Neuer US-Sicherheitsberater O’Brien Technokrat folgt auf Ideologen im Weißen Haus

Washington · Für Schlagzeilen hat Robert O’Brien, Donald Trumps neuer Nationaler Sicherheitsberater, bislang noch nicht gesorgt. Anders als sein Vorgänger John Bolton, der lautstark warb für seine Überzeugung, dass zur Regelung internationaler Konflikte im Zweifel auf amerikanische Waffenmacht zu setzen sei, gilt der Anwalt aus Los Angeles als ein Mann der leisen Töne.

 Robert O‘Brien nimmt künftig die Schlüsselstellung in der US-Sicherheitspolitik ein.

Robert O‘Brien nimmt künftig die Schlüsselstellung in der US-Sicherheitspolitik ein.

Foto: AP/Evan Vucci

Als einer, der lieber hinter den Kulissen agiert als im Scheinwerferlicht. Ein Managertyp, eher pragmatisch beweglich denn ideologisch festgelegt.

Für manche hat es etwas Beruhigendes, dass der US-Präsident einem vergleichsweise stillen Technokraten die Stelle im Weißen Haus anvertraut, an der – zumindest theoretisch – die Fäden amerikanischer Außen- und Sicherheitspolitik zusammenlaufen. O’Brien, schreibt die Washington Post unter Berufung auf hohe Regierungsbeamte, sei die Nummer sicher. Der Kandidat, der die wenigsten Reibungen verursachen dürfte in einer Zeit, in der sich Trump mit Blick auf den Wahlkampf 2020 so wenig personelle Dramen wie möglich im innersten Zirkel der Macht wünsche. Im Unterschied zu Bolton, der sich mit ruppigen Worten und spitzen Ellenbogen viele Feinde gemacht haben soll, gilt er als Mannschaftsspieler.
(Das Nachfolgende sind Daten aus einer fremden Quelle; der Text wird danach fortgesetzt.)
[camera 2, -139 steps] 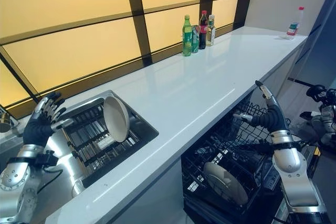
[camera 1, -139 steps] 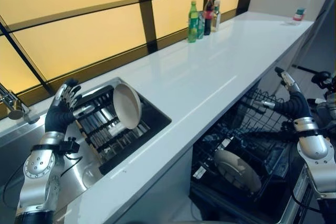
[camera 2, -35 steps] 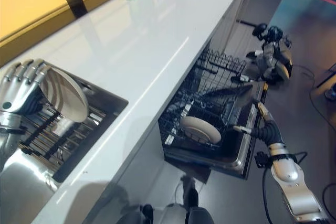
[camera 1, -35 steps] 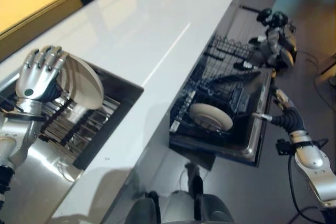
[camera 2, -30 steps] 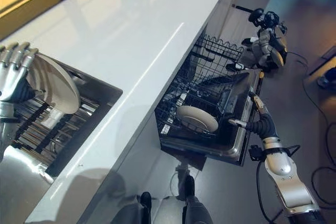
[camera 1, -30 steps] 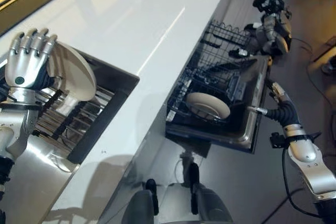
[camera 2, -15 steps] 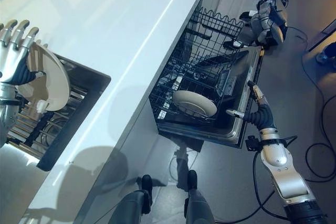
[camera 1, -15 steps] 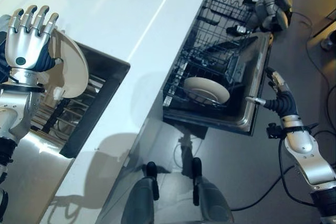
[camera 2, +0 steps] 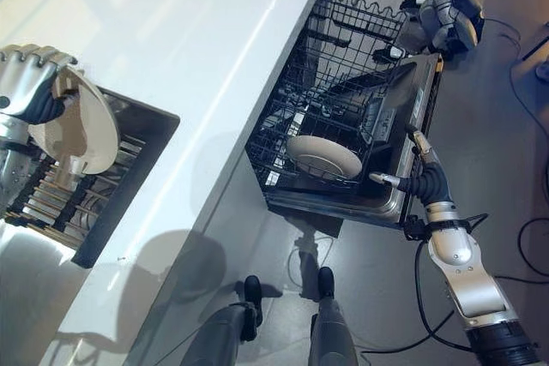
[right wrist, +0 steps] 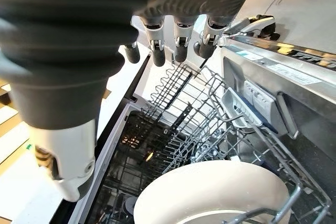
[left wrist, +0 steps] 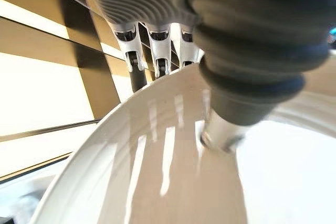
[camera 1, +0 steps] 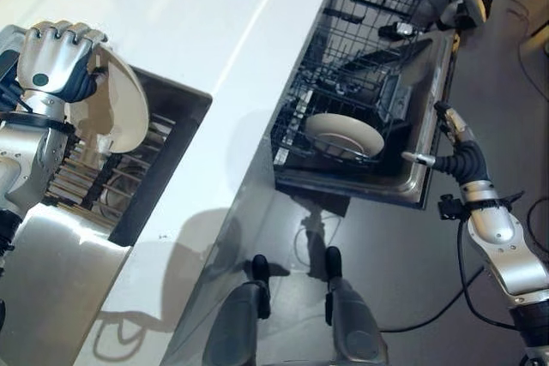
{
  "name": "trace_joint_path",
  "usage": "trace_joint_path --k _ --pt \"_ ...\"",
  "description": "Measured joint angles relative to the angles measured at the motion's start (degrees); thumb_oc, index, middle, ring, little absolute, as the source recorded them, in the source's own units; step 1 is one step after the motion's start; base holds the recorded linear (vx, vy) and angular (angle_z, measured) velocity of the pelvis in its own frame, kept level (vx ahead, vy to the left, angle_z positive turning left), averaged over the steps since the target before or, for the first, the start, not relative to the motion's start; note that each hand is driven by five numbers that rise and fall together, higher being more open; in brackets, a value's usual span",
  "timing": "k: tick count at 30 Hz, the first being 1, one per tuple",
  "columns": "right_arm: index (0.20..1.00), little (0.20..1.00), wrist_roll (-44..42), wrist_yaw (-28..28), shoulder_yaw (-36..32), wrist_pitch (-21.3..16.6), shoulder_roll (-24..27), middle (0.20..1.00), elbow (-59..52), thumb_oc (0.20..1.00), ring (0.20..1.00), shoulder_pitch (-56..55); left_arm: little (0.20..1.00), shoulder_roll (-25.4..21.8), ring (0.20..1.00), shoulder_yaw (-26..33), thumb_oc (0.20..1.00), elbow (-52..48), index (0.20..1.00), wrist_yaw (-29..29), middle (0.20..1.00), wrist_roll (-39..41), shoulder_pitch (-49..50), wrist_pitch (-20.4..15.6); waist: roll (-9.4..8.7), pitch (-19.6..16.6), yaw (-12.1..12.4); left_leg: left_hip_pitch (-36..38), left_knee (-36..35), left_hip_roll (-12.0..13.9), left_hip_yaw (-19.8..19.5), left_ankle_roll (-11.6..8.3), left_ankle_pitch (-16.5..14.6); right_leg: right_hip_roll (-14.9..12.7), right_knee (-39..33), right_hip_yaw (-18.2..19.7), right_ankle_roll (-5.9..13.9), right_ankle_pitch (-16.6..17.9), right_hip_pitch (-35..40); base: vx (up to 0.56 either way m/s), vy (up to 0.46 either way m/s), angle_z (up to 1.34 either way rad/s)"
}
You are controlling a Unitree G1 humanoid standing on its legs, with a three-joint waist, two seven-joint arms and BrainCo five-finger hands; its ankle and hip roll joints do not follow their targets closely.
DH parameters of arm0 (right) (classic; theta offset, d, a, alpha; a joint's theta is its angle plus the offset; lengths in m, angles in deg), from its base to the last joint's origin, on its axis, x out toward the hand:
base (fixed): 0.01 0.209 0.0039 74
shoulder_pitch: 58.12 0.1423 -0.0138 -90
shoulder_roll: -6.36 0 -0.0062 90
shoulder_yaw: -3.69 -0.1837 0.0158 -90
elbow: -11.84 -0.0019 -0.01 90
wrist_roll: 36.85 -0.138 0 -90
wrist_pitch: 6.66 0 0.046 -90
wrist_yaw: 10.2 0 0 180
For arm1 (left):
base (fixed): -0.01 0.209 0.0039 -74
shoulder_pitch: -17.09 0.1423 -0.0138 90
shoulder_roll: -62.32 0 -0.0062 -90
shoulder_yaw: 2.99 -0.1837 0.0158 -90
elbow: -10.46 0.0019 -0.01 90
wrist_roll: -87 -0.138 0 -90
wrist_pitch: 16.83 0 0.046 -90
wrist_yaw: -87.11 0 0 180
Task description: Pick up plates and place into dishwasher.
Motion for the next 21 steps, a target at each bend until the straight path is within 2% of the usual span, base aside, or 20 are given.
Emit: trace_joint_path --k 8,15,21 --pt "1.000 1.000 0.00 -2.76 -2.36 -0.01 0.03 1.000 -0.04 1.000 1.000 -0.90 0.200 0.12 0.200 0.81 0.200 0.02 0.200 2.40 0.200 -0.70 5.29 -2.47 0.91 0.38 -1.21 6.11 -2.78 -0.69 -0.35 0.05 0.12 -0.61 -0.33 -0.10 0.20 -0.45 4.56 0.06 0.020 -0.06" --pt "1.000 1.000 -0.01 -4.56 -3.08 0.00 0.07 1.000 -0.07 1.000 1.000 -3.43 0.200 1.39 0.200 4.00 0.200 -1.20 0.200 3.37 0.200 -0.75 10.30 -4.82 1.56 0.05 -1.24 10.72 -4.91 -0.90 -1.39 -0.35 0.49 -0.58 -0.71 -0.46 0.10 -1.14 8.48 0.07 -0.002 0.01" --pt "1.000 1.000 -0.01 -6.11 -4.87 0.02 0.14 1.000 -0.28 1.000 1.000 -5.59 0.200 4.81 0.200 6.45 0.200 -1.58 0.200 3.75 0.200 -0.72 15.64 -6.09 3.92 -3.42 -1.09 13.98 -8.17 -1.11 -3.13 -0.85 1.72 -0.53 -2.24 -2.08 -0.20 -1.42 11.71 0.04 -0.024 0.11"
In der Republikanischen Partei, die lange mit dem populistischen Seiteneinsteiger Trump fremdelte, ist O’Brien bestens vernetzt. Beispielsweise beriet er Mitt Romney, 2012 der Herausforderer Barack Obamas im Duell ums Oval Office, der sich wie er zum mormonischen Glauben bekennt. Gegen Ende der Ära Obama gab er eine Sammlung von Essays heraus („While America Slept“), die er als „Weckruf“ verstanden haben wollte, da die Welt in seinen Worten durch Obamas passives „Führen von hinten“ gefährlicher geworden sei.

Bis 2011 war er Mitglied eines Regierungsgremiums, das versuchen sollte, den Schmuggel antiker Kunstschätze einzudämmen. Zuvor hatte er von Condoleezza Rice, der Chefdiplomatin George W. Bushs, den Auftrag erhalten, eine Justizreform in Afghanistan zu unterstützen. Das Projekt verlief im Sande, zumal amerikanische Politiker, Demokraten wie Republikaner, immer vernehmlicher erklärten, dass man nicht zum „nation-building“ am Hindukusch sei, weil der Wiederaufbau einer Nation die Kräfte der eigenen Nation überfordern würde.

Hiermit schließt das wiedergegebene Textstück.